▸ **Goal of the exercise**
Would you retype the listing below word for word, without any of its pictures?

▸ **Data**

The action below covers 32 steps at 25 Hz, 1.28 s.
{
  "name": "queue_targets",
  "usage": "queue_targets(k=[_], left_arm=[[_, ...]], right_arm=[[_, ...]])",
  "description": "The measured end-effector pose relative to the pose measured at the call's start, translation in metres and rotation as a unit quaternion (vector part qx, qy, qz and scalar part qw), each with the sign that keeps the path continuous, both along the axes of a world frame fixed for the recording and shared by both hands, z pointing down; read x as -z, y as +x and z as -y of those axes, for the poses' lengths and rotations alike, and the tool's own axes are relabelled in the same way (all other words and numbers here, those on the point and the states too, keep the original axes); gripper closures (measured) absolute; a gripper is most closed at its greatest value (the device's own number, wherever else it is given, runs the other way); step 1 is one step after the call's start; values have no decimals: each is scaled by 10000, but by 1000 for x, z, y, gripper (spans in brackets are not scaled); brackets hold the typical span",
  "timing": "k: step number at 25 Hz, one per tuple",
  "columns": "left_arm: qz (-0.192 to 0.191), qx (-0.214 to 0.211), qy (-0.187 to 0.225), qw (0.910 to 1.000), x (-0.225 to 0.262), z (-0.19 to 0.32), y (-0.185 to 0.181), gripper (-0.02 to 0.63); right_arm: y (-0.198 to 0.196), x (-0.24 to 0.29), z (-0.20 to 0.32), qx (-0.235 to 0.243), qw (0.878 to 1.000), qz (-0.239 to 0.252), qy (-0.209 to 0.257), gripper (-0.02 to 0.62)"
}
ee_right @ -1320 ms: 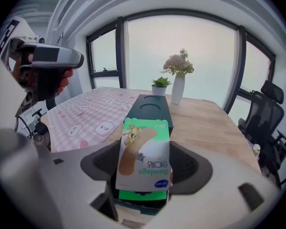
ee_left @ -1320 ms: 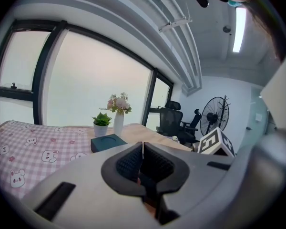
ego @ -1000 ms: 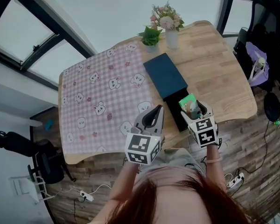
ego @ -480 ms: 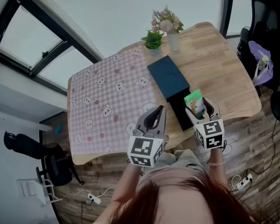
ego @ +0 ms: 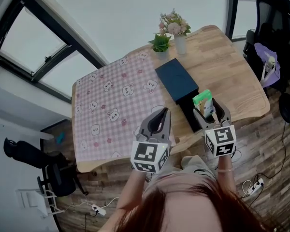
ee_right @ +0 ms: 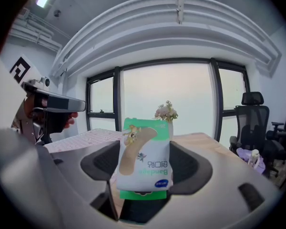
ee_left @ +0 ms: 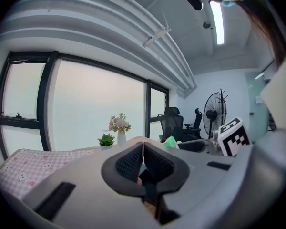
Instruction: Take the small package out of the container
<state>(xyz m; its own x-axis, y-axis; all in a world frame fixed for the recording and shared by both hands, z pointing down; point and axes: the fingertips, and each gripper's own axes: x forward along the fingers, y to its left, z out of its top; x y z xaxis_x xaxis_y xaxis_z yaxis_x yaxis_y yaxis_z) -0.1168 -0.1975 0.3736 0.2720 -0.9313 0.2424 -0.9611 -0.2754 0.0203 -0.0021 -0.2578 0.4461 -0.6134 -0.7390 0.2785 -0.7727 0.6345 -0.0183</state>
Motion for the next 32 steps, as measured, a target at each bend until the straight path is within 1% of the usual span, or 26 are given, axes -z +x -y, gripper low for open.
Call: queue_targets(k=[9, 19, 25, 32], left_arm=[[-20, 41, 233, 9997, 19, -46, -25, 592], [-108, -63, 496, 9987, 37, -86, -34, 592], [-100, -103, 700, 9974, 52, -116, -42, 592], [-86, -185, 838, 9963, 60, -141, -46, 592]], right_arm=[[-10, 37, -41, -138, 9991, 43, 395, 273], [-20, 73, -91, -254, 9962, 151, 823, 273], [-26, 90, -121, -306, 9938, 176, 1059, 273], [-30, 114, -152, -433, 9887, 168, 1422, 273]])
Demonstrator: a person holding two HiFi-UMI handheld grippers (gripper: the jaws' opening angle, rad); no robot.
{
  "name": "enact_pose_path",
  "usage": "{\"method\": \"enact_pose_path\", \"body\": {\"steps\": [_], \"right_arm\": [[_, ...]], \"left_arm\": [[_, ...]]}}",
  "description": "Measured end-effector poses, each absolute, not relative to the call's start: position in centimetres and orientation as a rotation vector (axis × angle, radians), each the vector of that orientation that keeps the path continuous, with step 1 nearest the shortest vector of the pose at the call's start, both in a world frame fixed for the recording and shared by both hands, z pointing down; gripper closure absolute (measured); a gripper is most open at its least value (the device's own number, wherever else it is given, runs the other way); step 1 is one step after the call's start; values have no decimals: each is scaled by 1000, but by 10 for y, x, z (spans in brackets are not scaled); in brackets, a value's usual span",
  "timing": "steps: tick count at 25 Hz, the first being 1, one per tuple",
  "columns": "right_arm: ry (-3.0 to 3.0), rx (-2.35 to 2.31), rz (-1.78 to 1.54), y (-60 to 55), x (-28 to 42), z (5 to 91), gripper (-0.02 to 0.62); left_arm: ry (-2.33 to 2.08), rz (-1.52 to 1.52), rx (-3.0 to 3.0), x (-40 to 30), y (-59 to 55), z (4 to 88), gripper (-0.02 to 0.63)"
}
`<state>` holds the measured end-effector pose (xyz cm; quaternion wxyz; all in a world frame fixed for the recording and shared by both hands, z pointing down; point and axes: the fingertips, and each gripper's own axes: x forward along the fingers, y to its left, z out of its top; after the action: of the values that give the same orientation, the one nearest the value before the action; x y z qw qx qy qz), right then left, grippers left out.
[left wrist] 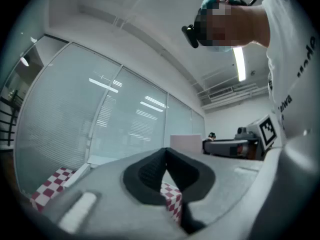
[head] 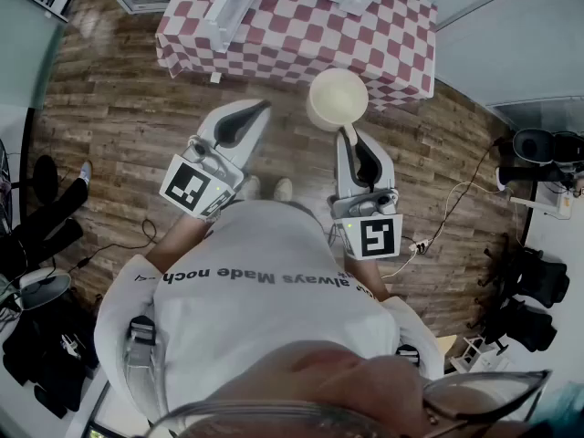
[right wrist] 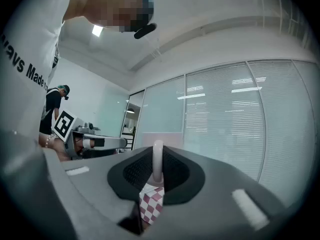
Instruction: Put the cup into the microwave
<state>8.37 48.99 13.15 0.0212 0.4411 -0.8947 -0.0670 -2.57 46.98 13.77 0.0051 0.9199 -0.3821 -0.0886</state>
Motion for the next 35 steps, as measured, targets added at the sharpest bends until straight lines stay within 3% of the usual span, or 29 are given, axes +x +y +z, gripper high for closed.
{"method": "enact_pose_path", "body": {"steps": [9, 19, 35], "right_arm": [[-2787, 1387, -188, 504, 37, 140, 561], [-2778, 1404, -197, 492, 29, 147, 561], [-2788, 1454, -196, 342, 106, 147, 561]], "left_arm": [[-1195, -323, 2869, -78, 485, 147, 603], [-1170, -316, 2848, -86, 473, 154, 603], [-1093, -307, 2881, 4, 317, 150, 603]]}}
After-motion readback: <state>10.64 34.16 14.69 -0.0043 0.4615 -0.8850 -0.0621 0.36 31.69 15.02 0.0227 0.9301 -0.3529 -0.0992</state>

▸ **Task output**
The action below covers 32 steps at 25 Hz, 1.28 s.
{
  "name": "queue_targets",
  "usage": "queue_targets(k=[_], left_arm=[[_, ...]], right_arm=[[_, ...]])",
  "description": "The measured end-effector pose relative to the pose measured at the call's start, translation in metres and rotation as a unit quaternion (vector part qx, qy, qz and scalar part qw), each with the sign that keeps the path continuous, both along the axes of a world frame fixed for the recording and shared by both hands, z pointing down; read x as -z, y as +x and z as -y of those axes, for the poses' lengths and rotations alike, and the tool's own axes are relabelled in the same way (all other words and numbers here, those on the point and the states too, keep the original axes); gripper closures (measured) absolute; a gripper is most closed at its greatest value (the device's own number, wherever else it is given, runs the other way); step 1 is one step after the call's start; values have no decimals: each is scaled by 10000, but by 1000 for x, z, y, gripper (spans in brackets are not scaled); brackets hold the typical span",
  "timing": "k: step number at 25 Hz, one per tuple",
  "columns": "left_arm: qz (-0.192 to 0.191), qx (-0.214 to 0.211), qy (-0.187 to 0.225), qw (0.910 to 1.000), x (-0.225 to 0.262), z (-0.19 to 0.32), y (-0.185 to 0.181), gripper (-0.02 to 0.63); right_arm: y (-0.198 to 0.196), x (-0.24 to 0.29), z (-0.20 to 0.32), qx (-0.235 to 0.243), qw (0.878 to 1.000), qz (-0.239 to 0.252), qy (-0.209 to 0.257), gripper (-0.02 to 0.62)"
}
ee_right @ -1320 ms: 
ee_left @ -1320 ms: 
ego @ -1000 ms: 
ego @ -480 ms: 
ego @ +0 ms: 
ee_right @ +0 ms: 
ee_left @ +0 ms: 
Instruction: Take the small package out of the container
<state>(xyz m; its own x-axis, y-axis; all in a world frame fixed for the recording and shared by both hands, z pointing down; point and axes: the fingertips, and each gripper's own axes: x forward along the fingers, y to its left, z out of its top; x y z xaxis_x xaxis_y xaxis_z yaxis_x yaxis_y yaxis_z) -0.1168 -0.1975 0.3736 0.2720 -0.9313 0.2424 -0.9611 -0.2754 0.0203 -0.0021 -0.2578 0.4461 -0.6134 -0.7390 0.2785 -0.7727 0.6345 -0.0183</state>
Motion for the next 32 steps, as measured, a target at each bend until the straight path is within 1% of the usual span, or 26 are given, axes -z +x -y, gripper low for open.
Call: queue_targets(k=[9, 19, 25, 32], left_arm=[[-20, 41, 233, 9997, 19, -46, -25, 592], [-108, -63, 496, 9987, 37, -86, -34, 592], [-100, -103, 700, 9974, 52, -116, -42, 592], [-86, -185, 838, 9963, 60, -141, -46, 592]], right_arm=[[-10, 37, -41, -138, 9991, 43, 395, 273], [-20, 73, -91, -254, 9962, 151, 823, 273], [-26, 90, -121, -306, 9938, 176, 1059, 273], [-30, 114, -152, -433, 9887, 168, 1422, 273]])
Demonstrator: a person holding two HiFi-UMI handheld grippers (gripper: the jaws' opening angle, rad); no robot.
{
  "name": "enact_pose_path",
  "usage": "{\"method\": \"enact_pose_path\", \"body\": {\"steps\": [_], \"right_arm\": [[_, ...]], \"left_arm\": [[_, ...]]}}",
  "description": "Measured end-effector poses, each absolute, not relative to the call's start: position in centimetres and orientation as a rotation vector (axis × angle, radians), each the vector of that orientation that keeps the path continuous, with step 1 nearest the shortest vector of the pose at the call's start, both in a world frame fixed for the recording and shared by both hands, z pointing down; gripper closure absolute (measured); a gripper is most open at its least value (the device's own number, wherever else it is given, runs the other way); step 1 is one step after the call's start; values have no decimals: each is scaled by 1000, but by 10 for y, x, z (spans in brackets are not scaled); in brackets, a value's usual span",
  "timing": "steps: tick count at 25 Hz, the first being 1, one per tuple",
  "columns": "right_arm: ry (-3.0 to 3.0), rx (-2.35 to 2.31), rz (-1.78 to 1.54), y (-60 to 55), x (-28 to 42), z (5 to 91), gripper (-0.02 to 0.62); left_arm: ry (-2.33 to 2.08), rz (-1.52 to 1.52), rx (-3.0 to 3.0), x (-40 to 30), y (-59 to 55), z (4 to 88), gripper (-0.02 to 0.63)"
}
`<state>` holds the measured end-effector pose (xyz cm; quaternion wxyz; all in a world frame fixed for the recording and shared by both hands, z pointing down; point and axes: the fingertips, and each gripper's own axes: x forward along the fingers, y to its left, z out of its top; after the action: of the values that give the same orientation, the one nearest the value before the action; x y z qw qx qy qz), right then left, grippers left out.
[left wrist] 
[head] 
[right wrist] 
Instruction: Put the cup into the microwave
<state>8.37 48.99 13.15 0.0212 0.4411 -0.8947 -0.0670 -2.57 46.98 13.77 0.0051 0.9199 -0.3821 -0.0886</state>
Motion for the next 35 steps, as measured, targets added at the sharpest bends until straight lines stay within 3% of the usual span, or 29 are given, axes +x +y +z, gripper high for closed.
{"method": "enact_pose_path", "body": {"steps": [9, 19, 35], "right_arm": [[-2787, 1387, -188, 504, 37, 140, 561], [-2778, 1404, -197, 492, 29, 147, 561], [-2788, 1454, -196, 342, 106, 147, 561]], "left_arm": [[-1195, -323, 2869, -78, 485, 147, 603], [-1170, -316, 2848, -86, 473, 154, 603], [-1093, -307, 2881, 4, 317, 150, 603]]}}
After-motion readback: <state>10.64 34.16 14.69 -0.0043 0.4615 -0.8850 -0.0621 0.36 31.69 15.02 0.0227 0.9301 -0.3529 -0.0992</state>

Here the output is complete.